Gait impairments remain a major therapeutic challenge in Parkinson’s disease (PD). Apomorphine is gaining renewed clinical attention with the expanding use of pump infusion systems. Yet, the specific role of apomorphine on the neural regulation of gait has remained poorly characterized, limiting it’s targeted use for symptom-specific therapy in PD.

Here, we examined the neurobehavioral effects of apomorphine on runway locomotion in the unilateral 6-hydroxydopamine (6-OHDA) rat model. Therapeutic drug doses significantly increased total walking distance, related to reduced akinesia and prolonged gait episodes. Conversely, 3D kinematic analysis revealed reduced limb velocities under medication.

At the neural level, therapy doses selectively enhanced cortical high-gamma rhythms without substantially altering beta or low-gamma activity. Instead, beta and low-gamma oscillations were consistently suppressed during motor activity in both medication ON and OFF conditions. Neurobehavioral correlations showed that transitions into gait were facilitated by reductions in beta and low-gamma activity, whereas transitions to akinesia were primarily suppressed when high-gamma activity was elevated.

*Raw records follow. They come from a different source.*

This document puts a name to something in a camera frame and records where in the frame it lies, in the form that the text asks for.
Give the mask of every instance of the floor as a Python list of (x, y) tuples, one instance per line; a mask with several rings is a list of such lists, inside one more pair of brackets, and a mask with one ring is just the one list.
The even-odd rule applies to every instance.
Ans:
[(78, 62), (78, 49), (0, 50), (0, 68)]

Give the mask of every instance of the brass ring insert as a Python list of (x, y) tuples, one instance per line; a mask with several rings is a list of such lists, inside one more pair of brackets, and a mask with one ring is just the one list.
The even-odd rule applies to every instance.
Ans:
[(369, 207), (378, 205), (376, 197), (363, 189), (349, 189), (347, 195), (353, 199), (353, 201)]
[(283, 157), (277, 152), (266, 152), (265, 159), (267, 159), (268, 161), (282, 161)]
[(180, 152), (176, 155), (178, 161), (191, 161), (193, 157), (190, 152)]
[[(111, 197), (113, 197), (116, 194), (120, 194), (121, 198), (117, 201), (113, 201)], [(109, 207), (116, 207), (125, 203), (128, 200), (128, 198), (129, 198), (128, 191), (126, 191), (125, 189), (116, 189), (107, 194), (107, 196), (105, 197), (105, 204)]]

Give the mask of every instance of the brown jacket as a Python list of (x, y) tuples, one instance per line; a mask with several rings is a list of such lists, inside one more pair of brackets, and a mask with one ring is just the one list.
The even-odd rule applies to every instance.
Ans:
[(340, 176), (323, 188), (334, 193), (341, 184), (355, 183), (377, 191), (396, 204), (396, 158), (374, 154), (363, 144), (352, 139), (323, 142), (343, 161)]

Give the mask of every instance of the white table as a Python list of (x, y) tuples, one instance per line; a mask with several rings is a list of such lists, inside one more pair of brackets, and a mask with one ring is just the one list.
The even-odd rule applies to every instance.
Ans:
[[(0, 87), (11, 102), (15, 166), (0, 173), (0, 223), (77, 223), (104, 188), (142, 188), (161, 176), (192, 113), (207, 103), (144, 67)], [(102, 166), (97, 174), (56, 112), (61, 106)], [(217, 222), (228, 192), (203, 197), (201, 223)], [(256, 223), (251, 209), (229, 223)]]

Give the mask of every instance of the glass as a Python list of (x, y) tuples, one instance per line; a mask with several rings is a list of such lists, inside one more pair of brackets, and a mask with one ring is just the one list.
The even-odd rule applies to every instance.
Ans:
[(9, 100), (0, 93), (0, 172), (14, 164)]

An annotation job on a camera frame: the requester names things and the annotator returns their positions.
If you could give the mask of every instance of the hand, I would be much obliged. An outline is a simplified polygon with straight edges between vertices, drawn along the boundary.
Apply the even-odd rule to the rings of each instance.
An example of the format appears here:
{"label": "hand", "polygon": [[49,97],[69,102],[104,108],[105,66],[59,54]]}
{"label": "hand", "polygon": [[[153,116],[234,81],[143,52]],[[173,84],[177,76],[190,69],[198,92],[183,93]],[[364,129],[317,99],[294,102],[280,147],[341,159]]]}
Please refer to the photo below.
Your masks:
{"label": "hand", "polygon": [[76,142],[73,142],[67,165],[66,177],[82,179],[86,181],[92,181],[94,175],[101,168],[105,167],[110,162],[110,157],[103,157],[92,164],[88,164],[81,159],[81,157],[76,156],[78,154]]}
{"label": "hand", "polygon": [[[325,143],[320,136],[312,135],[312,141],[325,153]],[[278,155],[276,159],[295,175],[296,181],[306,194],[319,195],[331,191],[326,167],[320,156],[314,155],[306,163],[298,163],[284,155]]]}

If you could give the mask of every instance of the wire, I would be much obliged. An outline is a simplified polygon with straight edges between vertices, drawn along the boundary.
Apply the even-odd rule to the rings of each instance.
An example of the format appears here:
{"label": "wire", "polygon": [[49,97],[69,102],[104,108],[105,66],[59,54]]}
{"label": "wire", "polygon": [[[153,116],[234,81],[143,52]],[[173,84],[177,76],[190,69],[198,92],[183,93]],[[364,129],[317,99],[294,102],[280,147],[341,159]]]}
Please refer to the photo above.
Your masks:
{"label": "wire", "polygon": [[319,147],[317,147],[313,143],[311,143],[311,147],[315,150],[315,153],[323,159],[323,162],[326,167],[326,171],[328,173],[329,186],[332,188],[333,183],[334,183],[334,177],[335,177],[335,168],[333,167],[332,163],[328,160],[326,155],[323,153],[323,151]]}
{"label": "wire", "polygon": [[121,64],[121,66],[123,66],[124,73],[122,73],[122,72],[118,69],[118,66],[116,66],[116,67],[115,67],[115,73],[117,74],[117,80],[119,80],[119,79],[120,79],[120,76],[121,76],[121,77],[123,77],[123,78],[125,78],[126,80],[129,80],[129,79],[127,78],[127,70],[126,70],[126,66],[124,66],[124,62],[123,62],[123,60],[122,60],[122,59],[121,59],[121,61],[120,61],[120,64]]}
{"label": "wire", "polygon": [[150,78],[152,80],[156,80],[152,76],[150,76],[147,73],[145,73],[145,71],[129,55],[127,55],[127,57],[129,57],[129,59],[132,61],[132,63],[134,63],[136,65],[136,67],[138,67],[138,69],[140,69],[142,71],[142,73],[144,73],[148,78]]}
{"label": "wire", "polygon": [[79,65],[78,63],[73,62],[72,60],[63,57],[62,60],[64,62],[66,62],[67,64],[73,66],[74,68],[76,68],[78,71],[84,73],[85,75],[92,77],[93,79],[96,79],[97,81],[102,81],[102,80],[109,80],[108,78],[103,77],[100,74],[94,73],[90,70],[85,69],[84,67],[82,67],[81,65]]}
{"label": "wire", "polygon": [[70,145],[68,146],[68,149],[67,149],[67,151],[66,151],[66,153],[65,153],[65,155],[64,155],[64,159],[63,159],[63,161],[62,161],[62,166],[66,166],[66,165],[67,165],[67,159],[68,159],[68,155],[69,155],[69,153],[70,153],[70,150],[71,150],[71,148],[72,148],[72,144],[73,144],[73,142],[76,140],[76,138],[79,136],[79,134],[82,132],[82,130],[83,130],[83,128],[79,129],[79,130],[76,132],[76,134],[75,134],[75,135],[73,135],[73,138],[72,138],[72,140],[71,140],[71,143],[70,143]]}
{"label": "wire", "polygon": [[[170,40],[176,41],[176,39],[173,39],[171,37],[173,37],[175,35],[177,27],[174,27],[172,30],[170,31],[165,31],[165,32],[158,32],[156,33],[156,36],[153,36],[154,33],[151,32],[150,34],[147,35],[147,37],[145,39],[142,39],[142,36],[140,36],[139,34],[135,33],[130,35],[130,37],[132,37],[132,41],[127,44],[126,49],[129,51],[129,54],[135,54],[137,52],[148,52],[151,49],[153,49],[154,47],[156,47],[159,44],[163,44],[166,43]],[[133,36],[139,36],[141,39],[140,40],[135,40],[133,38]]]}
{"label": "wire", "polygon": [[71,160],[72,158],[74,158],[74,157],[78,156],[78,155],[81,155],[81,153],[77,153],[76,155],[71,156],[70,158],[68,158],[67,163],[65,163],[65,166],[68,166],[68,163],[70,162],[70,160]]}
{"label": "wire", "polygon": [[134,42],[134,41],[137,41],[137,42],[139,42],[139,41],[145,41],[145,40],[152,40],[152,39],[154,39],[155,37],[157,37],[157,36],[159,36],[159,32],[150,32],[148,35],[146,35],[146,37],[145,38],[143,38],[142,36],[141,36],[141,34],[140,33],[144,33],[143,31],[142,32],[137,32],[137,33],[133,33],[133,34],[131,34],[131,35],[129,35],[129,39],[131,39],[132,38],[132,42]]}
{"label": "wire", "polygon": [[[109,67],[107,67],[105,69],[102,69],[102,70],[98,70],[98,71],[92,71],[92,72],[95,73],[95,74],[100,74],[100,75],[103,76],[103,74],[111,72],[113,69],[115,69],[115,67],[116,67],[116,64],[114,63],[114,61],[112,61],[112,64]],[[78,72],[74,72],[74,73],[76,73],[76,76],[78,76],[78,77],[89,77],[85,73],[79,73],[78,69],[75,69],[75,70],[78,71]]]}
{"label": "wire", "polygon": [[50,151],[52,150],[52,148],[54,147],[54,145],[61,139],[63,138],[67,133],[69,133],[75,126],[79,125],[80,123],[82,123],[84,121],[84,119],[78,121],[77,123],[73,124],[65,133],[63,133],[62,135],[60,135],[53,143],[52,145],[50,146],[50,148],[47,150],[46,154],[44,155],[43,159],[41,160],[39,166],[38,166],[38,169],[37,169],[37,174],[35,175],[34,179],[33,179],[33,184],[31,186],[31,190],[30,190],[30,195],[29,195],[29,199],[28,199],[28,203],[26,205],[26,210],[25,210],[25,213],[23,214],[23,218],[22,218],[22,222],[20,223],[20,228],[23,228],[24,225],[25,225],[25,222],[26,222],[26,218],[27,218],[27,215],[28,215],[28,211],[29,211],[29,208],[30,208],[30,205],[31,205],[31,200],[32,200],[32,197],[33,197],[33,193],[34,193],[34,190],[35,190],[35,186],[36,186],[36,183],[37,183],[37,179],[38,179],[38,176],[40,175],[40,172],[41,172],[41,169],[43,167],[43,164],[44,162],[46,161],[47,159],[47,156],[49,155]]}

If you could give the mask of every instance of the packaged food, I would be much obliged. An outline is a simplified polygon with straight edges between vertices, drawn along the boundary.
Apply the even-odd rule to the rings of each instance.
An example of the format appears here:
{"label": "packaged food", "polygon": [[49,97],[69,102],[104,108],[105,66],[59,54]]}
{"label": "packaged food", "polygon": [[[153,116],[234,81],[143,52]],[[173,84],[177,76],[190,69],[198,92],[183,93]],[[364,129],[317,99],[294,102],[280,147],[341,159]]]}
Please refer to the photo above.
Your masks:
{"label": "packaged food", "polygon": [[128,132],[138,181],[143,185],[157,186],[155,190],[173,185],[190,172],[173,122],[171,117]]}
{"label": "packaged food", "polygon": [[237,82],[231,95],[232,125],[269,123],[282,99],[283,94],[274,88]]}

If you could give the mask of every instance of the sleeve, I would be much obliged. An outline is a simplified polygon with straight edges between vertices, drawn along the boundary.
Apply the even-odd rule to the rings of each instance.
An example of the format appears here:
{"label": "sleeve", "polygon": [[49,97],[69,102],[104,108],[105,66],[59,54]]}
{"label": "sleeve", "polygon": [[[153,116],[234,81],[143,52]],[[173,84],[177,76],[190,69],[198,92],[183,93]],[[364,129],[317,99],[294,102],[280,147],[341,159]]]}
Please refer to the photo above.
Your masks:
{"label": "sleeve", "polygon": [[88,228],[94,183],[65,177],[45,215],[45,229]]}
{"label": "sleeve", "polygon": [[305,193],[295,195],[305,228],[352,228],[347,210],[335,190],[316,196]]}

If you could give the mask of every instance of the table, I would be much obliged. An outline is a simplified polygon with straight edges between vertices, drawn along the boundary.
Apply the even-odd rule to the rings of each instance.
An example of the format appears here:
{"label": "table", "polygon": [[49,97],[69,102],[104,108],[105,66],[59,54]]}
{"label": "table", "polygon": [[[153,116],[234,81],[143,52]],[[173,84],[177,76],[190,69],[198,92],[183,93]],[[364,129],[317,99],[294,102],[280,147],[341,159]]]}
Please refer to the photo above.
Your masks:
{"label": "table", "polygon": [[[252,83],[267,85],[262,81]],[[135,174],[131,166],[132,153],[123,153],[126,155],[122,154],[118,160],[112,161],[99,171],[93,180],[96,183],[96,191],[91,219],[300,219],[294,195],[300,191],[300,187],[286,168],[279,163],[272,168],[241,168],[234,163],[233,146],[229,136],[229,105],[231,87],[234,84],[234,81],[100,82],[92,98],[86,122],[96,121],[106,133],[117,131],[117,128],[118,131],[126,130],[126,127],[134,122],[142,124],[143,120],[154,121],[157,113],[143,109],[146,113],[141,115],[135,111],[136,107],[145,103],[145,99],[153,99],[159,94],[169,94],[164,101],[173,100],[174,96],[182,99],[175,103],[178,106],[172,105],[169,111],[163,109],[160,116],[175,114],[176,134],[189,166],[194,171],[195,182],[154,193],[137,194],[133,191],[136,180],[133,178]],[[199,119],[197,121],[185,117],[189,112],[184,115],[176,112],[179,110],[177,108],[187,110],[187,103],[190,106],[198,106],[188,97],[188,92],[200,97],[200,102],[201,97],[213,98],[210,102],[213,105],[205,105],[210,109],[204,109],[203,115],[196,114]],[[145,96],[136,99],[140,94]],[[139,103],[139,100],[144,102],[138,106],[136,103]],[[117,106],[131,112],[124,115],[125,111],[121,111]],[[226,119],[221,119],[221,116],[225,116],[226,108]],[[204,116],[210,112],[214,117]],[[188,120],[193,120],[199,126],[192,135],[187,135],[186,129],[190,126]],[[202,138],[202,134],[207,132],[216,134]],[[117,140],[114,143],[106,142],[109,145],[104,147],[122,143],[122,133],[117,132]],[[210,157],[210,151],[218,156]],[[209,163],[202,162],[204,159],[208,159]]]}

Our findings suggest that modulating cortical activity can aid ameliorating gait deficits in PD. We further propose that the complex therapy effects of apomorphine are best explained by a shift in motor-state equilibrium that is defined by the transitions of akinesia, stationary movements and gait. Together, these insights establish a mechanistic framework to guide the development of targeted gait therapies in PD.